The antennas of each manufacturer arrive in separate parts to Chile. In this picture is shown the shipment of the structure of a north american antenna at the Jacinto Terminal, Houston, Texas, USA. The antenna part is covered in blue material for protection during shipping. Shortly after the completion of the tests, in July 2005, AUI concluded negotiations with VertexRSI, a subsidiary of General Dynamics, by the signing of a contract for the supply of 25 antennas with options for up to 32 antennas. In December 2005, ESO followed with the signature of the contract for 25 antennas, also with options for up to 32 antennas, with the AEM Consortium (Thales Alenia Space, European Industrial Engineering and MT-Aerospace). These two contracts are, to date, the largest single contracts for any ground-based radio astronomy project. Both contracts foresaw an initial design phase terminated by a design review. In the design phase, the antenna vendors have incorporated design modifications demanded by the new ALMA specifications. Equally important were improvements based on findings discovered during testing and operating the prototype antennas. The vendors were also asked to perform qualification activities in the technological areas not yet validated on the prototype antennas. In a separate process, NAOJ ordered four 12-meter antennas and twelve 7-meter antennas from Mitsubishi Electric Corporation (MELCO) for the ACA.

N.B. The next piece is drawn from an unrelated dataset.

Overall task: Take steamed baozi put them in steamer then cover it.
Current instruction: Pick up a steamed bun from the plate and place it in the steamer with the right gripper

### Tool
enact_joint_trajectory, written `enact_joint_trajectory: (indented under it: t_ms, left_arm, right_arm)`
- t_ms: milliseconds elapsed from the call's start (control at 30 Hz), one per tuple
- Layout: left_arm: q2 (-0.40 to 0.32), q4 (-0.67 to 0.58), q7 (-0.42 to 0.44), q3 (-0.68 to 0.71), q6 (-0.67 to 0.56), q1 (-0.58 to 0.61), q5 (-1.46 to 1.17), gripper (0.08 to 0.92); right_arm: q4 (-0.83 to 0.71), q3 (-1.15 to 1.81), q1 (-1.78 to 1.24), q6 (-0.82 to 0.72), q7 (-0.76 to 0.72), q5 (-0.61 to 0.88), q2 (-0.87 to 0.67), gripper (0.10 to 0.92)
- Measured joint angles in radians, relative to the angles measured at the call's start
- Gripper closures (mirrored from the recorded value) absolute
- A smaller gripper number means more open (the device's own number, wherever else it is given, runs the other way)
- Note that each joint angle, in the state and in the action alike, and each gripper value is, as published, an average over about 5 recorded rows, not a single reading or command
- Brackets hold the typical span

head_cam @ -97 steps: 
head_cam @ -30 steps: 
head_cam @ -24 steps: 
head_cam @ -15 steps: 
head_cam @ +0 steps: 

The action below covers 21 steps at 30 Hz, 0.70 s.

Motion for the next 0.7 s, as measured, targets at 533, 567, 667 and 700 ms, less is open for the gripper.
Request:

The different parts of the antennas (wrapped in blue material for protection during shipping) are carried in a long journey to the OSF for their assembly. In this photo we can see the transportation of the first three japanese antennas in July 2007. In this phase the ALMA Antenna Integrated Product Team (IPT), consisting of members of the three organizations, conveyed the experiences accumulated in at least two years of testing and operation to the manufacturers. This unique information ranged from the science-related performance of the antennas to aspects related to reliability and maintainability. These are crucial for the proper operation of a large array at 5000m altitude. Each design modification required by ALMA, or proposed by the contractors, was reviewed in depth during the design phase. For all three antennas, the design phase was terminated by formal Pre-Production Design Reviews (PPDR) which included the participation of a large review group. The respective PPDRs for the three suppliers were held between November 2005 and September 2008. The design of the North American antenna was jointly performed by Vertex Antennentechnik (VA) in Duisburg, Germany and VertexRSI in Kilgore, Texas. The Vertex antenna is equipped with a rim pinion drive system with double motors on both axes and a control system based on absolute encoders. The Carbon Fiber Reinforced Plastic (CFRP) Backup Structure (BUS) is joined to a steel cabin by means of a large Invar support cone. This cone decouples the effect of thermal expansion of the steel cabin from the thermally stable BUS. This design avoids that large temperature variations and gradients of the outdoor environment on the 5 km high ALMA site generates stresses and deformations that cause deviations from the specifications.
In this picture we can see the arrival of the base of the first European antenna (wrapped in material for protection during shipping) arriving to the OSF in March 2009. The main reflector panels are lightweight, machined from aluminum. To allow the antenna to perform measurements of the Sun, scattering of sunlight has been included in the design of the primary reflector panels by means of a proprietary chemical etching process. The drawing set of the production antenna is largely new, although many changes from the prototype are of minor nature. More significant changes are: (1) new architecture of the control system, (2) implementation of an automatic greasing system for the rim pinion drives and (3) simplification of the temperature control system of the receiver cabin. Both the MELCO and AEM antennas have undergone major development from their prototypes. The conical base was adapted to the new triangular interface to the antenna stations. MELCO adopted linear drives for both azimuth and elevation axes, produced by MELCO itself.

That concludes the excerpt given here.